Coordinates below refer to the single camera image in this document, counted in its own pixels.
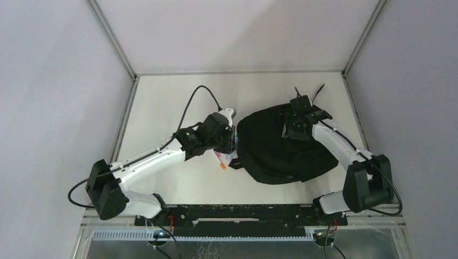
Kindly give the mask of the black student backpack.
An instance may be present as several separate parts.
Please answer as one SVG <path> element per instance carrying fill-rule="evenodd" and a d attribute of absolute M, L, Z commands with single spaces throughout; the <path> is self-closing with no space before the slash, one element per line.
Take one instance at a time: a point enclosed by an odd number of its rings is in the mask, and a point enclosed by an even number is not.
<path fill-rule="evenodd" d="M 310 102 L 310 113 L 319 111 Z M 339 162 L 321 143 L 281 137 L 286 112 L 292 112 L 289 102 L 241 119 L 236 127 L 237 157 L 229 167 L 244 169 L 255 181 L 268 185 L 306 182 L 334 169 Z"/>

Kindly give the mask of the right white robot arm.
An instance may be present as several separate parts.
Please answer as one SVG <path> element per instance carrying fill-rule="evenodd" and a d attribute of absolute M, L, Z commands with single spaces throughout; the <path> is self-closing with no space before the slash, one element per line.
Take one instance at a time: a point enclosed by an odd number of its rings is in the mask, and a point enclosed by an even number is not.
<path fill-rule="evenodd" d="M 341 191 L 313 201 L 312 217 L 316 223 L 327 224 L 335 213 L 359 213 L 393 201 L 396 192 L 389 159 L 354 144 L 326 111 L 301 115 L 287 112 L 282 136 L 321 143 L 346 171 Z"/>

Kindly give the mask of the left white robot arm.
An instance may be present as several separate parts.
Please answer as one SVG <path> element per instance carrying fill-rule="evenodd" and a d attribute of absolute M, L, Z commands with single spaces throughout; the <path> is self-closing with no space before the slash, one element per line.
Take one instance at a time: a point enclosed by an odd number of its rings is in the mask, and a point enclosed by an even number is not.
<path fill-rule="evenodd" d="M 125 213 L 164 224 L 169 218 L 166 203 L 159 194 L 143 194 L 133 187 L 149 176 L 172 165 L 185 162 L 208 150 L 229 153 L 233 145 L 234 126 L 208 128 L 199 124 L 178 130 L 173 139 L 132 159 L 108 165 L 99 160 L 92 166 L 85 190 L 101 220 Z"/>

------------------------------------------------

TASK DETAILS:
Reproduce every record above exactly as given, excluding pictures from the result.

ANSWER SPACE:
Coordinates below refer to the single camera image in this document, counted in its own pixels.
Kindly give the mask of the black student backpack.
An instance may be present as several separate parts.
Please answer as one SVG <path> element per instance carrying fill-rule="evenodd" and a d attribute of absolute M, L, Z commands with single spaces throughout; the <path> is self-closing with no space before the slash, one element per line.
Take one instance at a time: a point enclosed by an odd number of its rings is in the mask, and a point enclosed by an even number is not.
<path fill-rule="evenodd" d="M 310 102 L 310 113 L 319 111 Z M 339 162 L 321 143 L 281 137 L 286 112 L 292 112 L 289 102 L 241 119 L 236 127 L 237 157 L 229 167 L 244 169 L 255 181 L 268 185 L 306 182 L 334 169 Z"/>

Kindly give the mask of the right white robot arm.
An instance may be present as several separate parts.
Please answer as one SVG <path> element per instance carrying fill-rule="evenodd" and a d attribute of absolute M, L, Z commands with single spaces throughout; the <path> is self-closing with no space before the slash, one element per line.
Take one instance at a time: a point enclosed by an odd number of its rings is in the mask, and a point enclosed by an even number is not.
<path fill-rule="evenodd" d="M 341 191 L 313 201 L 312 217 L 316 223 L 327 224 L 335 213 L 359 213 L 393 201 L 396 192 L 389 159 L 354 144 L 326 111 L 301 115 L 287 112 L 282 136 L 321 143 L 346 171 Z"/>

Kindly give the mask of the left white robot arm.
An instance may be present as several separate parts.
Please answer as one SVG <path> element per instance carrying fill-rule="evenodd" and a d attribute of absolute M, L, Z commands with single spaces throughout; the <path> is self-closing with no space before the slash, one element per line.
Take one instance at a time: a point enclosed by an odd number of its rings is in the mask, and a point enclosed by an even number is not.
<path fill-rule="evenodd" d="M 125 213 L 164 224 L 169 218 L 166 203 L 159 194 L 143 194 L 133 187 L 149 176 L 172 165 L 185 162 L 208 150 L 229 153 L 233 145 L 234 126 L 208 128 L 199 124 L 178 130 L 173 139 L 132 159 L 108 165 L 99 160 L 92 166 L 85 190 L 101 220 Z"/>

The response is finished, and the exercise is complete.